Start of Recorded information

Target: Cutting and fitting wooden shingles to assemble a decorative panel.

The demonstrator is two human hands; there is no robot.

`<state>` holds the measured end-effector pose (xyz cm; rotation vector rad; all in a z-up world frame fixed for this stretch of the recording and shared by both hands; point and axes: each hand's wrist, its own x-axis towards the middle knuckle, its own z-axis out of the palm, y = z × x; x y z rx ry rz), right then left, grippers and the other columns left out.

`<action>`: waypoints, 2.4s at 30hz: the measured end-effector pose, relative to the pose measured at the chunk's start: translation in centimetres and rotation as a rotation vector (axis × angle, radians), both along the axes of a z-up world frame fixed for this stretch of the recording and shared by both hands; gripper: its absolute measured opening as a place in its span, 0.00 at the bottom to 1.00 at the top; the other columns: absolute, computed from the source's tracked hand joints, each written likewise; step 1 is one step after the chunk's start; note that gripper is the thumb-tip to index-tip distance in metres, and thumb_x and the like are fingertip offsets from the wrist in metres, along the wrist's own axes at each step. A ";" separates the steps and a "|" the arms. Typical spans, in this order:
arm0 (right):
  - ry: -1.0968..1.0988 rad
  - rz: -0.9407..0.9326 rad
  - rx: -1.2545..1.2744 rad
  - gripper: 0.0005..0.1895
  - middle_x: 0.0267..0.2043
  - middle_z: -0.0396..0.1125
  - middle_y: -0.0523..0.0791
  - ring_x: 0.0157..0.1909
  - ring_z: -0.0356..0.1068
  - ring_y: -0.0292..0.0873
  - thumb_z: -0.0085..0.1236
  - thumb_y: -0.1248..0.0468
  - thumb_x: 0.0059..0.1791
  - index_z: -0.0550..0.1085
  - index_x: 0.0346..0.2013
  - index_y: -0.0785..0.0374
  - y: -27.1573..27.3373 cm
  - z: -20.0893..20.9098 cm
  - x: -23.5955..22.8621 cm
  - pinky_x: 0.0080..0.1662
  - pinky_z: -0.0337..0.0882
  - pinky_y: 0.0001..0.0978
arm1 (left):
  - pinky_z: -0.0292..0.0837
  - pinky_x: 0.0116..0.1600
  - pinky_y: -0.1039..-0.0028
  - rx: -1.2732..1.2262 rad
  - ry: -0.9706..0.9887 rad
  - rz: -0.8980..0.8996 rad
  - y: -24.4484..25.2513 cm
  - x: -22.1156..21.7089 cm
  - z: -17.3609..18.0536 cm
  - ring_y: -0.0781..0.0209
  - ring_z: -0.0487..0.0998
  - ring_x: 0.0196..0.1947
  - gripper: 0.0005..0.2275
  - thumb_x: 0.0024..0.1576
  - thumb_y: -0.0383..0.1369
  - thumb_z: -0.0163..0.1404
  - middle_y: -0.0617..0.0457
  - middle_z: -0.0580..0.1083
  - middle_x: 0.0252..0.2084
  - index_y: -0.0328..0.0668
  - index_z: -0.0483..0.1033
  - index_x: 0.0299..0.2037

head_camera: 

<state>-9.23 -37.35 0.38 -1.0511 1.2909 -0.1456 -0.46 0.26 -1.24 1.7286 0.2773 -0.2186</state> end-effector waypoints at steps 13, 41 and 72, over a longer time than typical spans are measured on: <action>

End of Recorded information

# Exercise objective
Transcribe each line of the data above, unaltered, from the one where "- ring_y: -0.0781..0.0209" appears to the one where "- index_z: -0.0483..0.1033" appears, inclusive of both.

# Output of the exercise
  - ring_y: -0.0781..0.0209
  - ring_z: -0.0487..0.0998
  - ring_x: 0.0196..0.1947
  - gripper: 0.0005..0.2275
  - thumb_x: 0.0024..0.1576
  - thumb_y: -0.0383..0.1369
  - thumb_z: -0.0163..0.1404
  - middle_y: -0.0617..0.0457
  - middle_z: -0.0580..0.1083
  - middle_x: 0.0252..0.2084
  - index_y: -0.0328..0.0668
  - index_z: -0.0483..0.1033

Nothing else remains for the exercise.